PITTSBURGH (KDKA) -- Maybe you or someone you know constantly worries.

The worrying can get so bad, it can sometimes make someone sick.

"Besides the thoughts involved with anxiety, a lot of people will have physical symptoms," said Dr. Alicia Kaplan, of Allegheny General Hospital psychiatry. "For example, rapid heartbeat, shortness of breath, stomach aches, headaches and even insomnia.

People with anxiety disorders aren't alone.

"It is the most common psychiatric condition today," Dr. Kaplan says. "Roughly 40 million Americans have anxiety disorders, but only a third of them are being treated."

People with this have intrusive thoughts about worst case scenarios. They constantly think, "what if?"

"What if I lose my job? What if something bad happens to my family?" said Dr. Kaplan. "So people for a lot of the day can have those feelings and thoughts."

It can lead to avoiding certain situations or compulsive behaviors to check on whatever it is that leads to the worry. How you behave at work, at home and in social situations can be affected.

There is help for anxiety disorders. As part of a treatment plan, something called Cognitive Behavioral Therapy can be useful.

"Cognitive Behavioral Therapy is the best kind of psychotherapy we have for treating anxiety disorders," Dr. Kaplan said.

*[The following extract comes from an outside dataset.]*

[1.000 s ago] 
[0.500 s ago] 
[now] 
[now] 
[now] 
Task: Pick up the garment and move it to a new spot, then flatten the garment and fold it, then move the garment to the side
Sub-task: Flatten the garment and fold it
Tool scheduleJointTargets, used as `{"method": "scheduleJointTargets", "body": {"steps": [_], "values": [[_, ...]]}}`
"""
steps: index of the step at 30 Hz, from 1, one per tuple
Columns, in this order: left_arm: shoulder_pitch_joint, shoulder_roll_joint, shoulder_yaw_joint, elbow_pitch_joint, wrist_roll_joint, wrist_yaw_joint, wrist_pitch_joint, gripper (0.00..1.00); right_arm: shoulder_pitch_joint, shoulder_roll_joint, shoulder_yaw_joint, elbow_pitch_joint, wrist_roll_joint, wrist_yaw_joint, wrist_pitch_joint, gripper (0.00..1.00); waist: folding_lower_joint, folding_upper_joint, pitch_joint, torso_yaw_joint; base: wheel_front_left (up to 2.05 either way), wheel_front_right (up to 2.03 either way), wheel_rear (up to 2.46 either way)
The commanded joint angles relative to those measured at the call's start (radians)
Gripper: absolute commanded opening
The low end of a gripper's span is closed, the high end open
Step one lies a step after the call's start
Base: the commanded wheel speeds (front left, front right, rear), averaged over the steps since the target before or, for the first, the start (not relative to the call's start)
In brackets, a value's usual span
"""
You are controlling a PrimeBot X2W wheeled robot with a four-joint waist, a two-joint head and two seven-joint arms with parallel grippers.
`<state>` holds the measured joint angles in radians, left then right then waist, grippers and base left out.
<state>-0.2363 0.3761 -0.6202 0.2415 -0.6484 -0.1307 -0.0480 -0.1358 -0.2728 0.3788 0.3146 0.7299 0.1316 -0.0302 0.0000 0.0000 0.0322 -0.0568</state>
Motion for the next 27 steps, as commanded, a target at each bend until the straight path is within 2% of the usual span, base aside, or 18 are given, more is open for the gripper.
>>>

It's a way to retrain your thoughts and behaviors so that you have fewer anxious notions, and you're less likely to act on them.

An example would be someone who is overly concerned they've forgotten to lock up the house. This is often linked to feelings of responsibility for anything that goes wrong - someone breaking in, for instance.

The concern is so great, someone will frequently have to go home and check.

The first step is to identify the thought of doubt about locking the doors, and stop that thought. That's the cognitive part.

Then, for the behavioral part, you expose yourself to the door. At first you can check it, but with limits. Three times, perhaps. At the next session, two. Then, only one.

Then, you will look at the door, and not check the lock. This will likely bring on the anxiety again. But the idea is to feel that repeatedly, and over time recognize nothing bad happens if you don't check.

In Dr. Kaplan's experience, for moderate to severe anxiety, a combination of medication and Cognitive Behavioral Therapy works best.

Most people will have a course of 12 to 16 sessions, each lasting about an hour. For some people though, the cognitive behavioral therapy needs to be ongoing.